The Chilean troops that were attacking the front advanced against the Peruvian positions carrying out advancing fire, that is to say, separated into two lines, the first of them fired kneeling on the ground, once the unloading had been completed, the entire line was thrown to the ground, then advancing the second line that, a few meters from the first, performed the same operation. The Peruvian defenders answered the advance of the Chilean troops with heavy fire, but the lack of training of the shooters made it ineffective. Colonel Vargas at that critical moment had requested the help of the 14th Reserve Battalion, which was the closest reinforcements to the positions attacked by the Chileans, but they had superior orders not to engage in combat.

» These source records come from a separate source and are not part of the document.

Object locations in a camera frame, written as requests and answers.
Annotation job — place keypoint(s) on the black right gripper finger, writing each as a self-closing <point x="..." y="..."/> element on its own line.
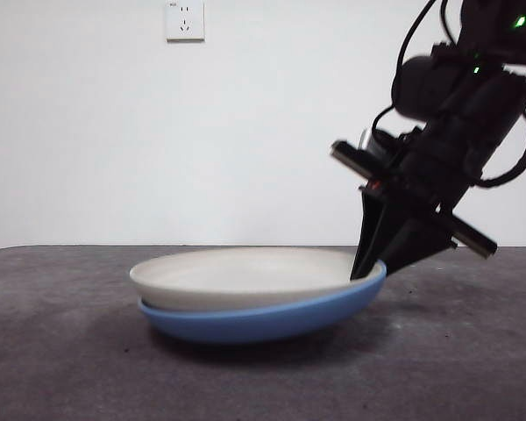
<point x="412" y="241"/>
<point x="369" y="228"/>

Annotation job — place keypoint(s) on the white round plate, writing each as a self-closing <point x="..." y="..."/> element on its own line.
<point x="245" y="280"/>

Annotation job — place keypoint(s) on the blue round plate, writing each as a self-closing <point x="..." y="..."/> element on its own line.
<point x="267" y="322"/>

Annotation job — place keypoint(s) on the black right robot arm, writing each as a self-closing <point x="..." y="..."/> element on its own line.
<point x="486" y="109"/>

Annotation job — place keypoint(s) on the pale grey camera box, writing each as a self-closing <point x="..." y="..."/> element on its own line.
<point x="367" y="141"/>

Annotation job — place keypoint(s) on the white wall socket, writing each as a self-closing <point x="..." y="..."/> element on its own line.
<point x="185" y="24"/>

The Peruvian defenders were quickly overwhelmed by the simultaneous advance of the Chileans who were firing at them, and were soon to come to close combat and be totally enveloped by the flanking that the Grenadiers on Horseback were completing by the hill of Melgarejo (or Huaquerones), to fall behind the Peruvian line and cut off their retreat. Colonel Vargas, who understood the fatality of this maneuver for his forces and the futility of engaging in resistance, decided to retreat to the fortified position of Vásquez before the Chilean troops entered the trench. At that time, the cavalry section led by Lieutenant Colonel Millán appeared to protect the retreat of Vargas's forces, which at the beginning of the Chilean attack was more than half a league from Rinconada. In the Peruvian retreat, the Grenadiers on Horseback managed to reach and surround several Peruvian soldiers who ended up falling dead in the attack.

Colonel Barbosa, faced with the general withdrawal of the Peruvians to Vásquez, stopped the advance of his troops so as not to expose them unnecessarily to fire from the battery of that position, which began to fire at them, but to no avail, and so as not to compromise his division against of the entire line of defense of the Peruvian capital. At 11 a.m., the battle ended and Barbosa remained in the position recently taken to gather his troops, treat his wounded, rest and make some observations of the terrain. This continued until 1 p.m. as by then, he undertook the return to the Chilean camp in Lurín.

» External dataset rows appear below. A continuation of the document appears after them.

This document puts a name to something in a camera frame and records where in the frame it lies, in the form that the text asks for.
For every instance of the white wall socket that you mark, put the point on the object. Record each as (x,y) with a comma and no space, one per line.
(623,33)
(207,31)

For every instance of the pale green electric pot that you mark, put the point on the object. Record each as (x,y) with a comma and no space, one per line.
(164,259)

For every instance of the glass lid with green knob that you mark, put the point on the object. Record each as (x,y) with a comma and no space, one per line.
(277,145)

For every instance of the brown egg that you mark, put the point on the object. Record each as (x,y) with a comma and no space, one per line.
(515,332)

The Chilean forces suffered 11 wounded by bullets and gunshots from the automatic mines, of which only one soldier later died. Peruvian casualties, despite not being fully verified, can be set at around twenty dead and wounded, most of them due to the final pursuit of the Chilean cavalry.

==Aftermath==
After the Peruvian withdrawal from its position in Rinconada, the entrance to Lima through Ate was left open for the Chilean expeditionaries for that day. Piérola, who did not believe that the Chileans could arrive through Ate, ordered to reinforce the defenses in that place, which has been made up since then by the 14th Reserve Battalion, the Pachacamác battalion and a company of artillerymen with 4 White guns. On the other hand, the Chilean command had rejected the idea of carrying out the general attack through that sector, considering the journey from Lurín too long, and due to the difficulty of the terrain to mobilize a much larger force than Barbosa had to carry out the exploration. of the area.

Valuable information obtained by the Chileans was achieved with the capture of an administrator of a hacienda in the Ate Valley, an American engineer named Murphy, who gave important scientific details about the Peruvian lines that defended the capital.